The University of Limerick has obtained over €3m in funding from Science Foundation Ireland for research that is focused on solving real industrial challenges.
Pictured are Professor Stephen O’Brien, Minister Seán Sherlock and Joanna Mason, Manager of MACSI at UL.
The University of Limerick (UL) has secured over €3m in funding from Science Foundation Ireland (SFI) for research that will have a direct impact on the Irish economy because it is focused on solving real industrial challenges.

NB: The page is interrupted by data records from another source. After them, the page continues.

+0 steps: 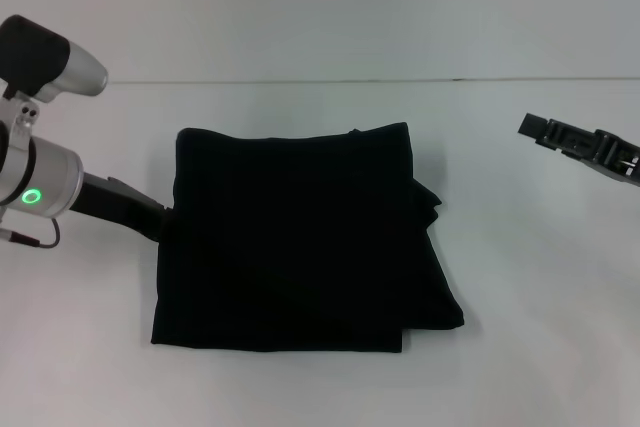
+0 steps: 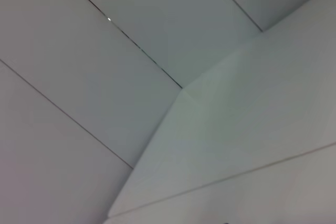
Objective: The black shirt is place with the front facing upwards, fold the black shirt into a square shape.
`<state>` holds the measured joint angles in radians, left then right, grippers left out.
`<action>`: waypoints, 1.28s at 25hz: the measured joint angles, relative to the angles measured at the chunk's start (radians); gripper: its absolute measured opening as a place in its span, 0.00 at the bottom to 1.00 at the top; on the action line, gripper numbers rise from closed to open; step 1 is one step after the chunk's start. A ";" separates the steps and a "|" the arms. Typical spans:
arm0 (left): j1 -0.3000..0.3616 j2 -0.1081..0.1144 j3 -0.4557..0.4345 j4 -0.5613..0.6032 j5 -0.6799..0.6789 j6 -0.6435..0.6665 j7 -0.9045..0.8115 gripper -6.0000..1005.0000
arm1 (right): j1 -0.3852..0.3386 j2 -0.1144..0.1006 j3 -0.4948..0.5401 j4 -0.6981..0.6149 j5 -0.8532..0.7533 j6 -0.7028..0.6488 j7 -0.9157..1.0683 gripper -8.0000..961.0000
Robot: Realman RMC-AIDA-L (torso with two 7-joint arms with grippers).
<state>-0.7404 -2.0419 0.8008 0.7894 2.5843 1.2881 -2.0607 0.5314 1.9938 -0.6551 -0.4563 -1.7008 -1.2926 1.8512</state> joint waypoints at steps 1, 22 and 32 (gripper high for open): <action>0.000 0.000 -0.001 0.006 0.000 0.001 -0.003 0.11 | 0.001 0.000 -0.009 -0.002 0.000 0.006 -0.001 0.64; 0.235 -0.102 -0.080 -0.037 -0.686 0.067 0.445 0.53 | 0.080 0.097 -0.022 0.006 0.048 0.224 -0.517 0.61; 0.217 -0.103 -0.089 -0.160 -0.721 0.047 0.542 0.53 | 0.237 0.105 -0.096 0.184 0.043 0.350 -0.601 0.38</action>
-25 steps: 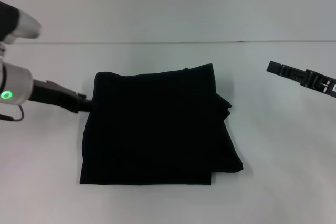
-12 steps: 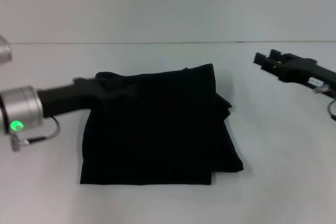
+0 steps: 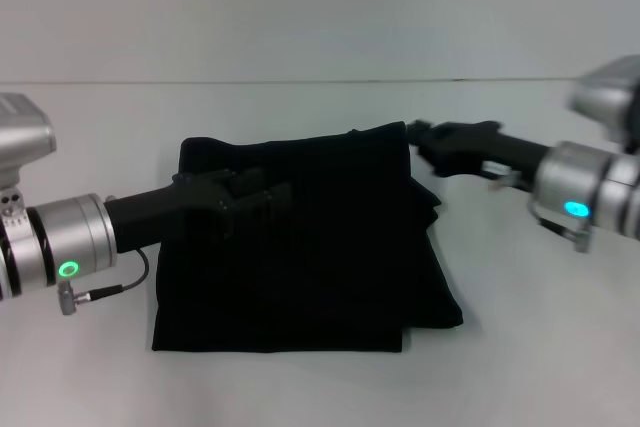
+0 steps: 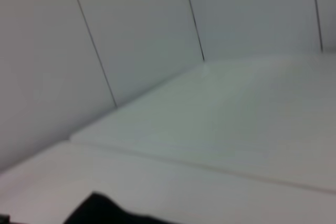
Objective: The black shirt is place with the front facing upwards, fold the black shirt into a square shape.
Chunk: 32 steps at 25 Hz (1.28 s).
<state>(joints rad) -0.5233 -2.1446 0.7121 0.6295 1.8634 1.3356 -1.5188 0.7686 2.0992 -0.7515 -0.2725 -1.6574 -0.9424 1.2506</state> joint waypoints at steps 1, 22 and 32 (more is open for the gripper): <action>0.000 -0.001 -0.001 -0.009 -0.004 -0.003 0.016 0.53 | 0.028 0.000 -0.019 0.023 -0.001 0.044 0.004 0.35; 0.051 -0.003 -0.089 -0.049 -0.012 0.063 0.120 0.52 | 0.148 0.008 -0.114 0.136 0.001 0.358 0.069 0.01; 0.077 0.002 -0.182 -0.047 -0.011 0.120 0.131 0.52 | 0.031 -0.001 -0.096 0.003 0.031 0.239 0.202 0.01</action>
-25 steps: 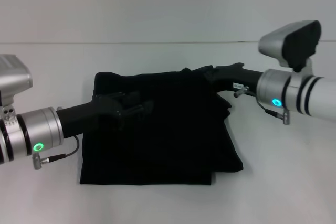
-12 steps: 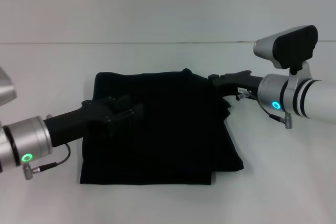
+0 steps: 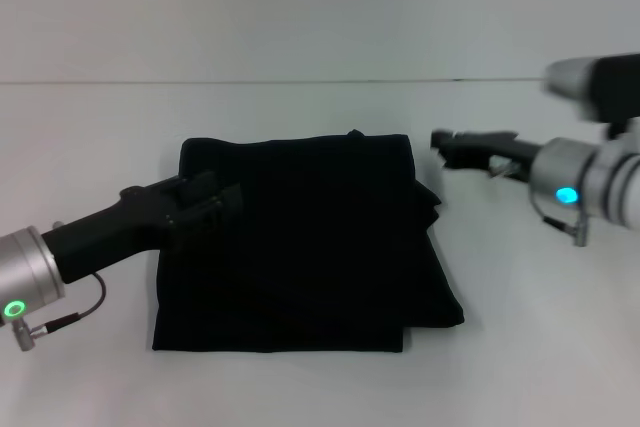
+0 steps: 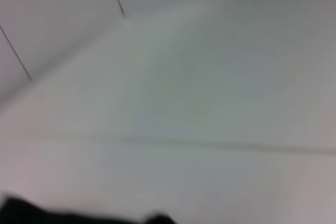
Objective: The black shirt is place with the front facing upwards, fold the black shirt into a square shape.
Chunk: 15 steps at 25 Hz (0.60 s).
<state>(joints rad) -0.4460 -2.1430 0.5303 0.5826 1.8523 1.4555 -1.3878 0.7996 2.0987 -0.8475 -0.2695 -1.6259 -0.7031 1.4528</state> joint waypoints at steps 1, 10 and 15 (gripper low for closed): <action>0.002 0.000 -0.006 0.001 0.000 -0.001 -0.002 0.52 | -0.033 -0.001 0.001 -0.043 0.015 -0.064 0.025 0.01; 0.011 0.004 -0.043 0.003 0.010 -0.124 -0.001 0.52 | -0.137 -0.028 -0.048 -0.159 -0.078 -0.379 0.354 0.01; -0.004 0.006 -0.067 0.001 0.004 -0.255 0.006 0.52 | -0.066 -0.024 -0.114 -0.165 -0.175 -0.410 0.516 0.01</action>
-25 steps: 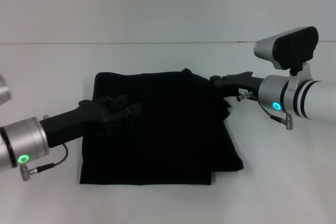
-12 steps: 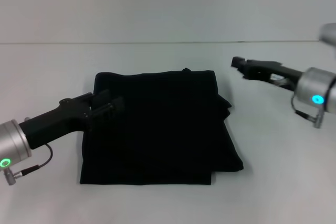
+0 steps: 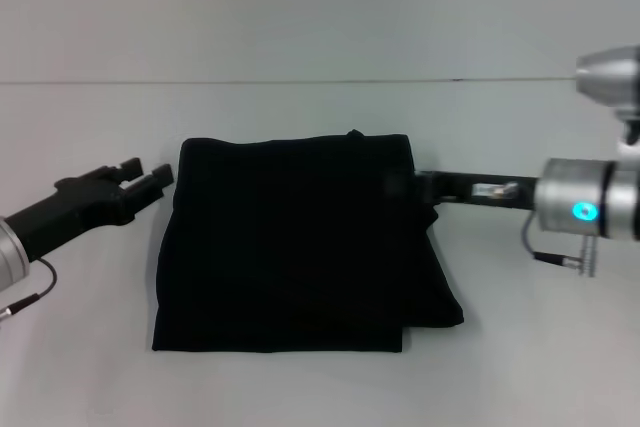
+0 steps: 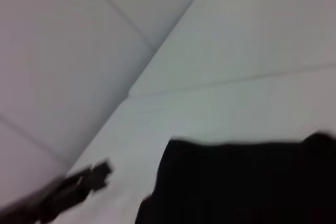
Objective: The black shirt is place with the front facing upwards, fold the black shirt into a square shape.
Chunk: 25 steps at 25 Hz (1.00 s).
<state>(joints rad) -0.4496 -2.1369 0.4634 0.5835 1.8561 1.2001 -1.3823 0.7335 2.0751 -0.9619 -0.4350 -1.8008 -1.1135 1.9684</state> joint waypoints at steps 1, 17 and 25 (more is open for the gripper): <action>-0.003 0.000 0.000 -0.002 0.000 -0.016 0.004 0.52 | 0.026 0.002 -0.025 0.000 -0.028 -0.004 0.038 0.01; -0.050 -0.006 0.012 -0.022 0.006 -0.083 0.047 0.52 | 0.181 0.033 -0.284 0.152 -0.102 0.261 0.156 0.01; -0.064 -0.008 0.070 -0.022 0.006 -0.079 0.051 0.52 | 0.148 0.026 -0.281 0.134 -0.070 0.321 0.139 0.01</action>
<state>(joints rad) -0.5131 -2.1448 0.5335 0.5613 1.8621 1.1211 -1.3310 0.8815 2.1015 -1.2428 -0.3005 -1.8706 -0.7921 2.1073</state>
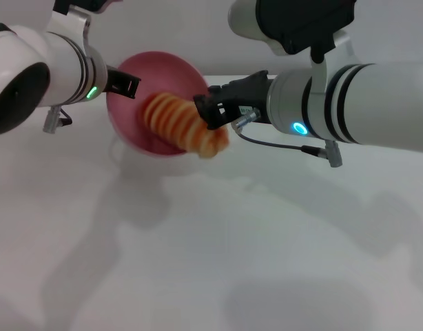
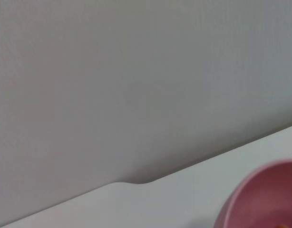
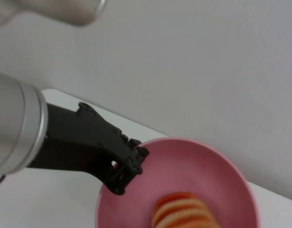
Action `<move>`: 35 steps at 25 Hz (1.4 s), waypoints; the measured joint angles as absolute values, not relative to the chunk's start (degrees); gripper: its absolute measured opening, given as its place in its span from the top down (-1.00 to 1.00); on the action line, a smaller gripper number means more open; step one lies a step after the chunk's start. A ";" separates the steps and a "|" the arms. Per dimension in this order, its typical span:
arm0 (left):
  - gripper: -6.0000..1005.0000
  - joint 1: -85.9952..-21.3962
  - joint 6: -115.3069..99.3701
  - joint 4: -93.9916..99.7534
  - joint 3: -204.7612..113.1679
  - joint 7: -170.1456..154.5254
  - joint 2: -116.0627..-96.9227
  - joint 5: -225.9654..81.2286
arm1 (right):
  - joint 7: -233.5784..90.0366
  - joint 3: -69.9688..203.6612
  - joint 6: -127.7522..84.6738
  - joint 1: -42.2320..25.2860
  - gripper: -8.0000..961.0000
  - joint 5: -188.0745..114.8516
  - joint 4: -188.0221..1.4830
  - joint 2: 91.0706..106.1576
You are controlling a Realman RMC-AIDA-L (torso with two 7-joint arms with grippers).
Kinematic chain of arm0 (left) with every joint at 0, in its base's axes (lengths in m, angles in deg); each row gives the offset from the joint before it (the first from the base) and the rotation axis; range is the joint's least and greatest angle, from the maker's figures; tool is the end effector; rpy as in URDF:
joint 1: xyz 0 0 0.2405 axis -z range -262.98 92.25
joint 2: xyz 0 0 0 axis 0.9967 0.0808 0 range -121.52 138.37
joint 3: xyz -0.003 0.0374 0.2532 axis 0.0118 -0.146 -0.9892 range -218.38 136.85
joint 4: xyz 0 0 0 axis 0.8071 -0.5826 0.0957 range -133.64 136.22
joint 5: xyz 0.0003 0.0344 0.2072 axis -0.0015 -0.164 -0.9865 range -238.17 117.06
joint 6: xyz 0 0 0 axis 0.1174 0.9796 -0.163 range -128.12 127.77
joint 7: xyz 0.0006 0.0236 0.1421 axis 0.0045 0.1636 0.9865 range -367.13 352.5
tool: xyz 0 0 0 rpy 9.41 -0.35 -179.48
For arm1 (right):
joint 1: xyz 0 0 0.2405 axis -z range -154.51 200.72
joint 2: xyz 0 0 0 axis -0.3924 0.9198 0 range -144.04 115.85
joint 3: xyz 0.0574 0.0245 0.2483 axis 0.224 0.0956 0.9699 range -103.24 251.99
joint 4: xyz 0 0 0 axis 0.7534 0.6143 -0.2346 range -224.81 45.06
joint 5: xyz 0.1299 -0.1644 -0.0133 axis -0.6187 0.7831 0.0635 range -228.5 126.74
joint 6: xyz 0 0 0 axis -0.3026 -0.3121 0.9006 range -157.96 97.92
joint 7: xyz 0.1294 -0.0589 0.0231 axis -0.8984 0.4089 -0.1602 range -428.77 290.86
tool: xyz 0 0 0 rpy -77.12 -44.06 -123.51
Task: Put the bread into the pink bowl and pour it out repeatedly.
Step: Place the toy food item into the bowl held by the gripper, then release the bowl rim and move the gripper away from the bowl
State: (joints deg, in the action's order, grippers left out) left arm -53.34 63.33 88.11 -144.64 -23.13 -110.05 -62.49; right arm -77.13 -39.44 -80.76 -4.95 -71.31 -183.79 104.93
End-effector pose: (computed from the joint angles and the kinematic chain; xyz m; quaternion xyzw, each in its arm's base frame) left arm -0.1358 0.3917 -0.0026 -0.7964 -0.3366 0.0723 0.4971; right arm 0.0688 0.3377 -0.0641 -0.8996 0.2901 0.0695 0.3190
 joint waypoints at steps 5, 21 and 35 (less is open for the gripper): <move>0.90 -53.23 63.37 88.21 -144.65 -23.13 -110.05 -62.32 | -76.86 -39.33 -78.06 -4.37 0.41 -70.42 -181.68 104.95; 0.90 -51.78 67.78 90.73 -146.60 -22.21 -110.00 -54.58 | -103.31 -38.96 -51.71 14.27 -0.39 -3.00 -190.69 105.60; 0.90 -53.06 65.44 90.86 -148.27 -22.48 -109.97 -50.33 | -161.34 -43.94 -53.13 18.04 -0.42 48.20 -174.64 105.28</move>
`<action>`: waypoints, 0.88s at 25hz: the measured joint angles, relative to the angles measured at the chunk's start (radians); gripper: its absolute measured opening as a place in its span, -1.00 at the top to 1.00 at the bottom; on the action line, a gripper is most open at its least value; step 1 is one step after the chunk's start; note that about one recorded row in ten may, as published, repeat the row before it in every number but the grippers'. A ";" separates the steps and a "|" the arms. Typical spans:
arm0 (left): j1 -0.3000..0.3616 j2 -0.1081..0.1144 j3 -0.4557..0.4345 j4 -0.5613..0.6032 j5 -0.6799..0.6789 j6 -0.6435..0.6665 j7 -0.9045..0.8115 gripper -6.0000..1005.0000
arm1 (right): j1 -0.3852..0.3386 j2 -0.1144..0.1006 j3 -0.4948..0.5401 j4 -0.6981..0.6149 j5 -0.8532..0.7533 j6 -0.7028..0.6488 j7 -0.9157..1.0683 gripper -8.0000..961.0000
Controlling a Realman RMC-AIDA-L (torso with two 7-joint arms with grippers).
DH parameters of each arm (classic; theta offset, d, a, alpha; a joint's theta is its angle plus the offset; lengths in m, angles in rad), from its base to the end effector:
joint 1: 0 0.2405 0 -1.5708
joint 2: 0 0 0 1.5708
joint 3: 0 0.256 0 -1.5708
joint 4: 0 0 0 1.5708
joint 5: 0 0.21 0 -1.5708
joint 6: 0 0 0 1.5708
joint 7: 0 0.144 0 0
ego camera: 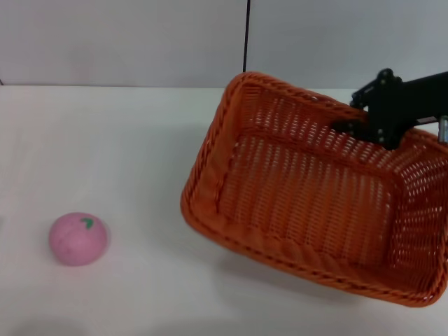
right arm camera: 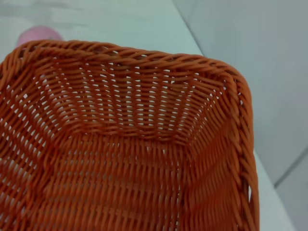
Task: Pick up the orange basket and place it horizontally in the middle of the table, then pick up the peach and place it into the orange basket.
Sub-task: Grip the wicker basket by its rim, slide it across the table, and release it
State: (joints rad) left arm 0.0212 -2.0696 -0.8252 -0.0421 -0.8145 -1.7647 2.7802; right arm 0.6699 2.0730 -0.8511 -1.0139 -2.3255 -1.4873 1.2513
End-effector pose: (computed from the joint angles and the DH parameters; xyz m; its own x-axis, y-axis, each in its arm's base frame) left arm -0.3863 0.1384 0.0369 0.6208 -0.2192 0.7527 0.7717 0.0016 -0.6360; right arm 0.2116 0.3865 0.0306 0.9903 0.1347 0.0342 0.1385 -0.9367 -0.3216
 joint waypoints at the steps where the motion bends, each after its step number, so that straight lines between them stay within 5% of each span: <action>1: 0.003 0.001 0.000 0.002 0.000 -0.005 0.001 -0.24 | -0.001 0.000 -0.019 -0.005 0.034 -0.004 -0.080 0.64; 22: 0.012 -0.003 0.011 0.000 0.000 -0.032 0.016 -0.20 | 0.022 0.003 -0.355 0.021 0.072 0.139 -0.140 0.58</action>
State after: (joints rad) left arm 0.0337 -2.0724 -0.8145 -0.0419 -0.8145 -1.7963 2.7964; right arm 0.6917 2.0756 -1.2064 -0.9929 -2.2534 -1.3481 1.1112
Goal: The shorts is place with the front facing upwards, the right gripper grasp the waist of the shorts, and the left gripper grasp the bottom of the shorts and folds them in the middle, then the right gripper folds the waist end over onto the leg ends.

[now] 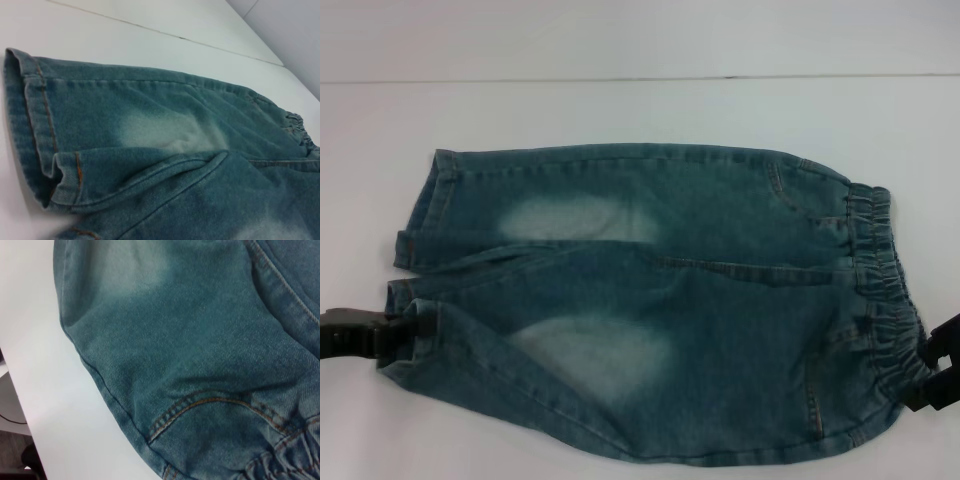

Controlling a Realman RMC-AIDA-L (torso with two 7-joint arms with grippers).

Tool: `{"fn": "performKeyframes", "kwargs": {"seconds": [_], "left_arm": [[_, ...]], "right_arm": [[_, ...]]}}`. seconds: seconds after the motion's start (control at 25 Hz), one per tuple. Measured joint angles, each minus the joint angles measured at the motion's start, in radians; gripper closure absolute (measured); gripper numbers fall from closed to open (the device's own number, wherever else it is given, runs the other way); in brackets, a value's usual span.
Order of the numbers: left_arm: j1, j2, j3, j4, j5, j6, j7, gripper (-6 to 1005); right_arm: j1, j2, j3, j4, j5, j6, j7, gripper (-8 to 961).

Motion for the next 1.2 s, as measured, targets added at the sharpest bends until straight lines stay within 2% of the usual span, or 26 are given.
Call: {"fn": "performKeyframes", "kwargs": {"seconds": [0.16,0.32,0.52,0.72,0.92,1.04,1.08,1.2], "left_arm": [[0.000,0.000,0.003,0.000,0.000,0.007,0.008,1000],[0.000,0.000,0.003,0.000,0.000,0.012,0.015,1000],[-0.002,0.004,0.000,0.001,0.000,0.012,0.015,1001],[-0.011,0.010,0.005,0.004,-0.024,0.014,0.015,1001],[-0.025,0.018,0.004,0.012,-0.045,0.058,0.003,1001],[-0.037,0.030,-0.002,0.008,-0.071,0.064,-0.015,1001],[-0.041,0.035,-0.003,0.003,-0.081,0.057,-0.019,1001],[-0.062,0.054,-0.005,-0.027,-0.100,0.001,-0.021,1001]], "right_arm": [[-0.002,-0.001,0.001,-0.002,0.000,0.001,0.000,240],[-0.004,-0.001,0.003,-0.002,0.000,0.004,-0.001,478],[-0.005,-0.004,0.008,-0.002,0.000,0.006,-0.005,719],[-0.007,-0.004,0.008,-0.001,0.001,0.012,-0.010,919],[-0.028,-0.007,0.033,0.000,0.007,-0.011,-0.031,913],[-0.038,-0.015,0.136,0.020,0.020,-0.017,-0.086,910],[-0.038,-0.021,0.187,0.043,0.029,-0.015,-0.112,909],[-0.030,-0.061,0.315,0.172,0.084,0.014,-0.163,905]]}}
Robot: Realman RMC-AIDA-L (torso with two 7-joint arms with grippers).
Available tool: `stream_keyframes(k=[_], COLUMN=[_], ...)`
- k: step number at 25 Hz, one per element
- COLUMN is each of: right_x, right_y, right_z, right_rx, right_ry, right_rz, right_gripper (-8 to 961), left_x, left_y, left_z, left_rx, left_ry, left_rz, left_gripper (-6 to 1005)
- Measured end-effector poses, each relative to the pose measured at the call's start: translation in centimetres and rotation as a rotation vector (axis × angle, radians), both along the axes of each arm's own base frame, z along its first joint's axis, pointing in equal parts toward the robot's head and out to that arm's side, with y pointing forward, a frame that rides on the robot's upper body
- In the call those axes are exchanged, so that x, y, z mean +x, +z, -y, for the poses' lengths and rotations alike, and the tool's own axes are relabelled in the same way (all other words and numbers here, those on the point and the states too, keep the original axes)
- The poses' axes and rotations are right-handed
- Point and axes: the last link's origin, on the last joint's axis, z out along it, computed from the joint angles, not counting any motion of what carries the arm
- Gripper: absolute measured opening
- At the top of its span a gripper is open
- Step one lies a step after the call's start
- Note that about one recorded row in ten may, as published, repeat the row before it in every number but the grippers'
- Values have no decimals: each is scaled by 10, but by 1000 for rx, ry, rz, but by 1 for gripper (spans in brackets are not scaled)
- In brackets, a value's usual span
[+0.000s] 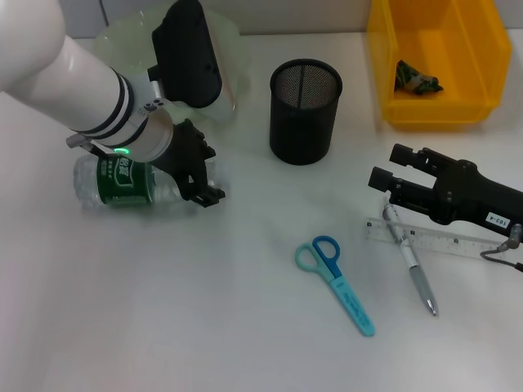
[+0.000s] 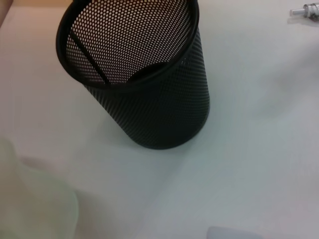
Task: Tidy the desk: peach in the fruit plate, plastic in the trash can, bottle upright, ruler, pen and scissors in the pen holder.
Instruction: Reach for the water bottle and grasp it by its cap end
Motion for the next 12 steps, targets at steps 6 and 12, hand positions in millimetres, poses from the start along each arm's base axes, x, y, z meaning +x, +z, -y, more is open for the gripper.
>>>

Professor of Mathematics Stephen O’Brien, director of the Mathematics Application Consortium for Science and Industry (MACSI), is one of the SFI awardees. MACSI uses mathematical models to solve industrial problems. It is actively working on projects with over 25 companies across a variety of sectors including electronics, pharmaceutical, medical device, energy, food and beverage.
Prof O’Brien welcomed the funding as an endorsement of the importance of mathematics as a discipline that is a vital for modern industry.
“Mathematics – and specifically mathematical modelling – is an enabling technology which is central to the proper technical support of a knowledge-driven economy. The essential process is to identify real problems of concern, build mathematical models, analyse and solve them and interpret the mathematical results in a meaningful way to the advantage of the collaborating partner,” Prof O Brien said.
“This funding will allow for the continuation and the further development of this network of Irish mathematicians with a view to harnessing their mathematical modelling skills to aid enterprise, science and engineering and to raise the profile of mathematics in the country,“ Prof O’Brien added.
Dr Mary Shire, Vice President Research at UL, said she was delighted to see that government is committed to supporting mathematics research.
“Research that is carried out at UL is important as it directly helps companies – but it also demonstrates to young people the relevance of Maths and the real career choices that it can open up for them in a variety of industries. If we want our kids to improve at Maths we need to make it interesting and exciting and show how it can lead to a successful career,” Dr Shire said.
UL also received funding for projects in the areas of software architecture (Dr Jim Buckley) and renewable energy (Dr Fernando Rhen). As with mathematics, these areas are very relevant to key sectors of the Irish economy.